Shia LaBeouf threw a molotov cocktail into the Don’t Worry Darling promotional tour (which was already fraught with drama) by dropping a basket of receipts to refute Olivia Wilde’s narrative that he was fired from the film. From the emails and messages that LaBeouf provided, including the infamous video of Wilde referring to Florence Pugh as “Miss Flo,” it appeared like the Transformers actor was having issues with the lack of rehearsal time, and everyone mutually decided it was best to part ways. This information counteracted the narrative from Wilde that she fired LaBeouf to protect Pugh.

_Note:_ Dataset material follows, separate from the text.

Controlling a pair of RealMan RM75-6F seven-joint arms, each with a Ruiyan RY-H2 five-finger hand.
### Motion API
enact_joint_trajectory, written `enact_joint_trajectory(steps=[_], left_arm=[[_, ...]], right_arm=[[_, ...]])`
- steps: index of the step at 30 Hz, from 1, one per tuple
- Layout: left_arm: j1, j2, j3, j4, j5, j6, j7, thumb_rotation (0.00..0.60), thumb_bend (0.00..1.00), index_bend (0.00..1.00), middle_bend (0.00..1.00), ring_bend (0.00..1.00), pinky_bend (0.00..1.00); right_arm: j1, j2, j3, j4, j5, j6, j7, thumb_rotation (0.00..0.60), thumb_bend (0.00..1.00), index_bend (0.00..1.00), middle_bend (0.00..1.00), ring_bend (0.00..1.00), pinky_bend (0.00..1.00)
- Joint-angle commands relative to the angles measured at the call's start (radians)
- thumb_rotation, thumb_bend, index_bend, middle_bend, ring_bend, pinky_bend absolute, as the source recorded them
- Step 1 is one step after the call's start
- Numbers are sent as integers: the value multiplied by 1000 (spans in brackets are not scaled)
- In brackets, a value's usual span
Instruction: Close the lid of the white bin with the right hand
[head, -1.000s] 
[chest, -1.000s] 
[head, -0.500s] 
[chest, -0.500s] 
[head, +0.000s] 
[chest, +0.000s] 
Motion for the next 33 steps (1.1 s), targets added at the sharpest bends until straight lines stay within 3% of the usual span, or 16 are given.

However, as the Don’t Worry Darling drama picked up even more steam at the Venice Film Festival, Wilde offered a counter-claim to LaBeouf’s side of the story. He gave Wilde an ultimatum, and she sided with Pugh. When asked to respond to this new narrative, LaBeouf took himself out of the story. Via The Hollywood Reporter:

According to a new Vanity Fair article, Olivia Wilde said your acting process was “not conducive to the ethos” she demands on set and that you display “a combative energy.” She also claims Florence Pugh was uncomfortable with that energy; that you gave Wilde an ultimatum; and that she ultimately chose to fire you and keep Pugh. Do you want to speak to that?

It is what it is — every blessing to her and her film.

If LaBeouf’s non-response seems oddly spiritual, the actor has converted to Catholicism after facing a series of scandals including allegations of sexual assault. LaBeouf told THR that his conversion was guided by Mel Gibson. Yes, that Mel Gibson.